Il Diavolo non è poi così cattivo…
“Supay” è una delle prime parole che insegna il libro di
grammatica quechua, e viene tradotta
“Diavolo”. Però i libri che descrivono e sistematizzano la spiritualità
originaria dicono unanimemente che Supay non è tanto lo spirito del male,
piuttosto uno degli spiriti che abitano il cosmo, e può essere buono o cattivo,
questo dipende in parte da noi.
All’arrivo degli Spagnoli e dei primi missionari, sono state
introdotte le categorie religiose del cristianesimo, e Supay è stato
identificato con il Diavolo, così come la visione tripartita della realtà (il
mondo di sopra, questo mondo e il mondo di sotto) si è fatta coincidere con le
tre dimensioni Paradiso, Mondo e Inferno. Ma incollare categorie cristiane alle
realtà originarie non è stato sufficiente per cancellare una visione della
realtà armonica e olistica, nella quale tutto fa parte dell’armonia, ed il male
è spiegato come una rottura di questo ordine che tutto comprende, e non è
personificato in un essere spirituale.
lo "zio" della miniera |
“Il Diavolo non è poi così cattivo”: questa affermazione, riportata in uno studio antropologico pubblicato nel libro “Rostros indios de Dios” (1992) rappresenta egregiamente la sensibilità andina. Allo stesso modo si potrebbe dire “I santi non sono poi così buoni…”. C’è sempre un’ambivalenza: se il Diavolo si può “addomesticare” offrendogli doni perché sia benevolo, bisogna rispettare i Santi affinché non si arrabbino e castighino i devoti (vedi il post del 2013 “Il Signore dei fulmini” su San Giacomo). La stessa Pachamama è una madre generosa, che dà la vita ai suoi figli, e allo stesso tempo una realtà affamata, che può richiedere sangue per placare la sua fame.
san Pietro |
Andrés ha “passato” festa a San Giacomo in quest’anno. Alla
domanda: “Perché?” ha risposto che voleva ringraziare il Santo per aver sempre
protetto la sua casa dai ladri.

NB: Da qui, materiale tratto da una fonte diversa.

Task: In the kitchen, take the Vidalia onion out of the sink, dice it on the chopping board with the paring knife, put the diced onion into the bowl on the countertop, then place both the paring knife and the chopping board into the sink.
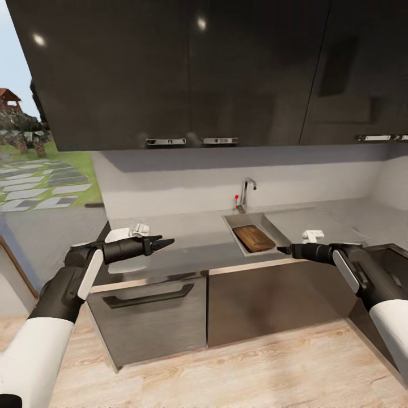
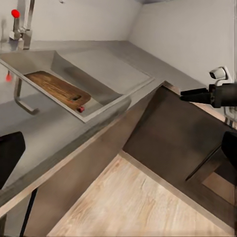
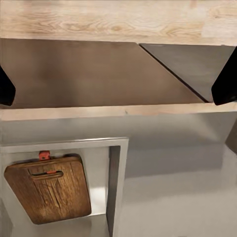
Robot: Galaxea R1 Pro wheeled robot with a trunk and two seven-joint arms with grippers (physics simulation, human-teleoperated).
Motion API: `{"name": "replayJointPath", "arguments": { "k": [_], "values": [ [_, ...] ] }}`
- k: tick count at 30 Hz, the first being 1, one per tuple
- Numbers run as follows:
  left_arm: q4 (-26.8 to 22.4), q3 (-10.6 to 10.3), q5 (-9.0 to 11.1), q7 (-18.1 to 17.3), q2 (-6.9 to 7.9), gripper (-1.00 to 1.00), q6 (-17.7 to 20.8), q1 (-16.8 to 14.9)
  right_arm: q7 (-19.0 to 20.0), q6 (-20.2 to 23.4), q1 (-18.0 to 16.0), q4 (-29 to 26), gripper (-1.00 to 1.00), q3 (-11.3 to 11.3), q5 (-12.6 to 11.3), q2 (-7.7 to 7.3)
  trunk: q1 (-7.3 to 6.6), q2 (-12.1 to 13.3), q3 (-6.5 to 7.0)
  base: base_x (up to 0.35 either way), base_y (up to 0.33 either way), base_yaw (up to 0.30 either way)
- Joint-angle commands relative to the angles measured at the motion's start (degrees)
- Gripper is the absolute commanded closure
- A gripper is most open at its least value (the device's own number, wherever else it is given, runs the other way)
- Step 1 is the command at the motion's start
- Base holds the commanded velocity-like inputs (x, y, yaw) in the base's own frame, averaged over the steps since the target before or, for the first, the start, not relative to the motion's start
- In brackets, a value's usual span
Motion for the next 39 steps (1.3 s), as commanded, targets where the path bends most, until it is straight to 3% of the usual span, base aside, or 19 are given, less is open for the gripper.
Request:
{"name": "replayJointPath", "arguments": {
  "k": [1, 5, 6, 10, 12, 14, 18, 19, 20, 21, 24, 27, 28, 30, 33, 34, 39],
  "values": [
    [0.32, -0.08, 0.25, -0.01, -1.02, -1.0, 0.35, -0.06, -0.18, 0.3, -0.02, -0.04, -1.0, 0.14, -0.21, -0.06, 0.04, -0.14, -0.14, -0.016, 0.0, 0.0],
    [0.81, -1.59, 0.17, 1.32, -5.3, -1.0, 0.55, -0.06, -0.52, 0.33, 0.89, -0.02, -1.0, 0.12, -0.12, -0.07, 0.04, -0.14, -0.14, -0.007, 0.0, 0.0],
    [1.01, -3.42, 0.11, 3.6, -7.61, -1.0, 0.84, -0.06, -0.89, 0.33, 2.86, 0.22, -1.0, 0.08, 0.0, -0.26, 0.04, -0.14, -0.14, -0.002, 0.0, 0.0],
    [3.84, -7.31, 0.13, 6.43, -8.91, -1.0, 1.41, 0.44, -2.54, 0.39, 7.5, 0.57, -1.0, 0.06, 0.07, -0.55, 0.04, -0.14, -0.14, 0.0, 0.0, 0.0],
    [7.95, -8.9, 0.14, 7.07, -9.13, -1.0, 1.34, 1.46, -3.65, 0.41, 9.93, 0.94, -1.0, 0.02, 0.08, -0.79, 0.04, -0.14, -0.14, 0.0, 0.0, 0.0],
    [11.58, -9.52, 0.15, 7.43, -9.21, -1.0, 1.15, 2.14, -4.38, 0.39, 11.5, 1.61, -1.0, 0.0, 0.08, -0.98, 0.04, -0.14, -0.14, 0.0, 0.0, 0.0],
    [25.85, -10.36, 0.16, 9.78, -9.34, -1.0, -2.23, 3.11, -6.28, 0.29, 14.91, 7.93, -1.0, -0.03, 0.09, -1.45, 0.04, -0.14, -0.14, 0.0, 0.0, 0.0],
    [31.13, -10.45, 0.16, 11.15, -9.38, -1.0, -5.24, 3.24, -6.98, 0.16, 15.44, 11.78, -1.0, -0.03, 0.09, -1.52, 0.04, -0.14, -0.14, 0.0, 0.0, 0.0],
    [39.83, -10.56, 0.18, 13.68, -9.37, -1.0, -12.46, 3.37, -7.99, -1.65, 15.99, 20.04, -1.0, -0.05, 0.09, -1.6, 0.04, -0.14, -0.14, 0.0, 0.0, 0.0],
    [41.59, -10.59, 0.19, 14.06, -9.35, -1.0, -13.92, 3.38, -8.13, -2.75, 16.07, 22.09, -1.0, -0.05, 0.09, -1.65, 0.04, -0.14, -0.14, 0.0, 0.0, 0.0],
    [51.09, -10.61, 0.23, 15.05, -9.19, -1.0, -18.06, 3.43, -8.51, -12.24, 16.32, 34.03, -1.0, -0.01, 0.09, -1.92, 0.04, -0.14, -0.14, 0.0, 0.0, 0.0],
    [57.34, -10.62, 0.24, 15.24, -9.14, -1.0, -19.72, 3.44, -8.6, -19.36, 16.39, 41.94, -1.0, 0.02, 0.09, -2.0, 0.04, -0.14, -0.14, 0.0, 0.0, 0.0],
    [60.39, -10.64, 0.24, 15.31, -9.12, -1.0, -21.29, 3.48, -8.67, -23.8, 16.45, 46.06, -1.0, 0.06, 0.09, -2.03, 0.04, -0.14, -0.14, 0.0, 0.0, 0.0],
    [62.99, -10.66, 0.29, 15.4, -8.93, -1.0, -24.27, 3.93, -8.79, -29.2, 16.98, 49.47, -1.0, 0.12, 0.1, -2.05, 0.04, -0.14, -0.14, 0.0, 0.0, 0.0],
    [64.59, -10.67, 0.32, 15.48, -8.11, -1.0, -27.18, 6.08, -9.71, -33.26, 19.14, 51.53, -1.0, 0.15, 0.12, -2.07, 0.04, -0.14, -0.14, 0.0, 0.0, 0.0],
    [65.33, -10.67, 0.33, 16.66, -6.37, -1.0, -28.65, 9.39, -13.24, -35.14, 21.59, 52.49, -1.0, 0.14, 0.12, -1.98, 0.04, -0.14, -0.14, 0.0, 0.0, 0.0],
    [65.61, -10.69, 0.34, 22.29, -3.87, -1.0, -29.28, 14.11, -22.09, -36.05, 26.44, 52.86, -1.0, 0.07, 0.15, -0.79, 0.04, -0.14, -0.14, 0.0, 0.0, 0.0]
  ]
}}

Martin, però, che ha “passato” la festa della
Madonna Candelaria, un giorno ci ha detto: “Quando mi hanno chiesto di passare
la festa, non sapevo se accettare, poi mi sono convinto quando un amico mi ha
detto che un tale non ha voluto passare la festa e la Madonna lo ha castigato
con un incidente”.
Nelle viscere della terra, i minatori rendono omaggio allo
“Zio” della miniera: generalmente, all’inizio dei tunnel, si trova la statua di
un essere non molto gradevole (forse per questo identificato dagli spagnoli con
il diavolo), al quale i minatori chiedono il permesso per poter entrare nel suo
“regno”, e a cui offrono alcol e coca. Lo Zio, lo spirito della miniera, protegge
i minatori, perciò è buono, ma bisogna rispettarlo per non avere problemi. ci
sono storie di persone a cui è andato molto bene il lavoro nella miniera, si
sono arricchiti a dismisura trovando grandi vene di metalli preziosi: si
racconta di un uomo in Potosí molto ricco, e che all’improvviso perde tutto
quello che aveva accumulato: lo Zio (o il Diavolo?) gli aveva chiesto offerte
sempre più esigenti, fino a pretendere la vita di sua figlia, al che il ricco
uomo che aveva fatto un patto con Supay/Zio, decide di rompere il “contratto”,
e per questo perde i favori dello spirito della miniera…
il diavolo rappresentato nella diablada |
Non voglio cadere in una filosofizzazione, che rischia di andare molto lontano dalla realtà che incontro tutti i giorni, ma mi azzardo a ipotizzare che questa ambivalenza buono/cattivo di tutti gli esseri rispecchi in buona parte l’esperienza stessa della gente, a stretto contatto e forte dipendenza con la natura: questa può essere molto generosa e concedere l’abbondanza alle persone, come può diventare una matrigna cattiva, che castiga con la grandine e le gelate fuori stagione, compromettendo i raccolti e destinando le famiglie a una fame assicurata, oppure – seconda opzione – alla migrazione forzata.